* **WHAT IS NEEDED**
Transcribe the data underneath exactly. No images belong in your version.
__________
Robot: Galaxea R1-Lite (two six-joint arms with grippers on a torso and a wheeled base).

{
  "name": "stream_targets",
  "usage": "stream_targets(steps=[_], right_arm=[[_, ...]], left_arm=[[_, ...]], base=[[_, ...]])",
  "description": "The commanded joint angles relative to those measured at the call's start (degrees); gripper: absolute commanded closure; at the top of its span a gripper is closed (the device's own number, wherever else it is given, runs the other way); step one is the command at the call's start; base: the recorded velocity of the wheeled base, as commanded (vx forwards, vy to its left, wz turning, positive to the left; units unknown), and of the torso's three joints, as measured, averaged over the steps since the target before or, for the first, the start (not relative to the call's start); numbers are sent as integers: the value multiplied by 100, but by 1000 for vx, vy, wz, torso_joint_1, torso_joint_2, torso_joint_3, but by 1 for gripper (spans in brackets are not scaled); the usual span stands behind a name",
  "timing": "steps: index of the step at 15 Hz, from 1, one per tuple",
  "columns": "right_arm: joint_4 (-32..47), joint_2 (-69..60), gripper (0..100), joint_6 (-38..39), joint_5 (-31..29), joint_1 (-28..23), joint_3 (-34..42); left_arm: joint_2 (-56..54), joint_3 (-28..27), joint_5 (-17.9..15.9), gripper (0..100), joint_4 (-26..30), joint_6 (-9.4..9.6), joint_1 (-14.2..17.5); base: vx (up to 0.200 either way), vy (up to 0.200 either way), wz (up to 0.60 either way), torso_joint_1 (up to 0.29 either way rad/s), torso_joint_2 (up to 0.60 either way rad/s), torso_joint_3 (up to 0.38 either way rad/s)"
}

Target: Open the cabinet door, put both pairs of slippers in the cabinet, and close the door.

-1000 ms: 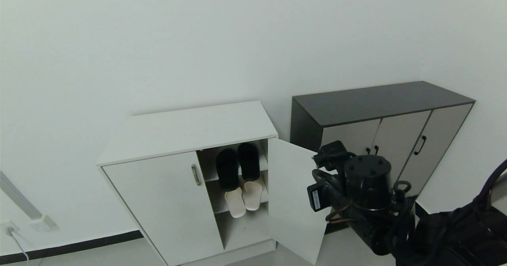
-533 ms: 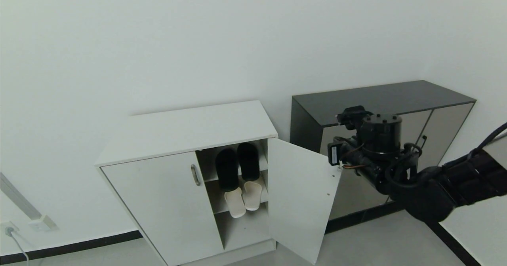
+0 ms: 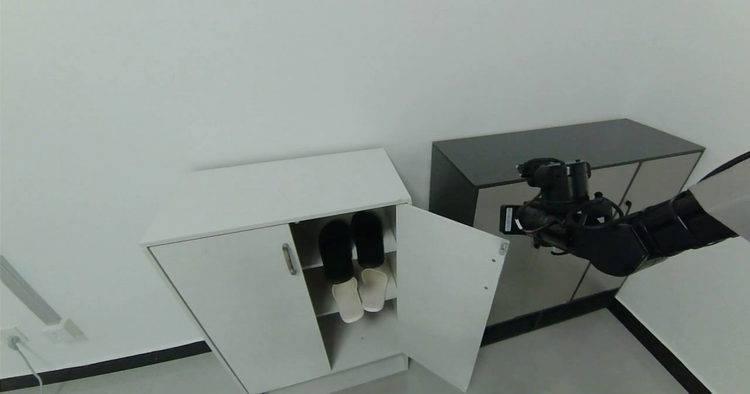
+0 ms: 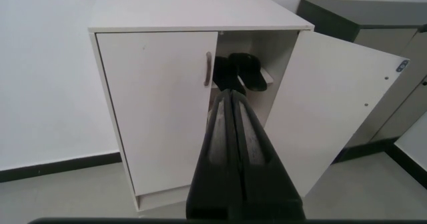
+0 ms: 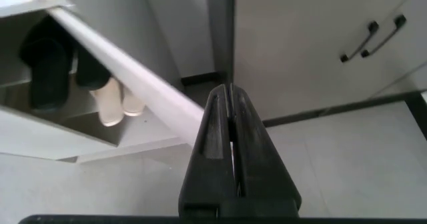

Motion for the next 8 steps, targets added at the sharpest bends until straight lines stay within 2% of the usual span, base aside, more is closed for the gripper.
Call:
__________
* **ANSWER TO THIS PROBLEM**
Robot: Galaxea R1-Lite (two six-joint arms with grippers on a torso and a wheeled base).

{
  "name": "stream_targets",
  "usage": "stream_targets(steps=[_], right_arm=[[_, ...]], left_arm=[[_, ...]], base=[[_, ...]])",
  "description": "The commanded joint angles relative to those measured at the call's start (degrees); gripper: absolute commanded closure; at the top of its span a gripper is closed (the device's own number, wherever else it is given, runs the other way); step one is the command at the call's start; base: the recorded velocity of the wheeled base, as commanded (vx forwards, vy to its left, wz turning, positive to the left; units unknown), and of the torso's three joints, as measured, averaged over the steps since the target before or, for the first, the start (not relative to the call's start); numbers are sent as integers: the value multiplied by 100, but by 1000 for vx, vy, wz, torso_joint_1, torso_joint_2, torso_joint_3, but by 1 for gripper (spans in brackets are not scaled); the usual span stands behind a name",
  "timing": "steps: index of the step at 15 Hz, from 1, one per tuple",
  "columns": "right_arm: joint_4 (-32..47), joint_2 (-69..60), gripper (0..100), joint_6 (-38..39), joint_5 (-31..29), joint_1 (-28..23), joint_3 (-34..42); left_arm: joint_2 (-56..54), joint_3 (-28..27), joint_5 (-17.9..15.9), gripper (0..100), joint_4 (-26..30), joint_6 (-9.4..9.6), joint_1 (-14.2..17.5); base: vx (up to 0.200 either way), vy (up to 0.200 either way), wz (up to 0.60 either way), torso_joint_1 (up to 0.29 either way rad/s), torso_joint_2 (up to 0.60 either way rad/s), torso_joint_3 (up to 0.38 either way rad/s)"
}

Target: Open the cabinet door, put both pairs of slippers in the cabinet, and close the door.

-1000 ms: 
-533 ms: 
+0 ms: 
+0 ms: 
+0 ms: 

Motion for the next 8 steps, targets added at the sharpest bends until straight lines stay within 2% of the usual span, base aside, more is closed for the gripper.
Call:

The response to the exercise has been completed.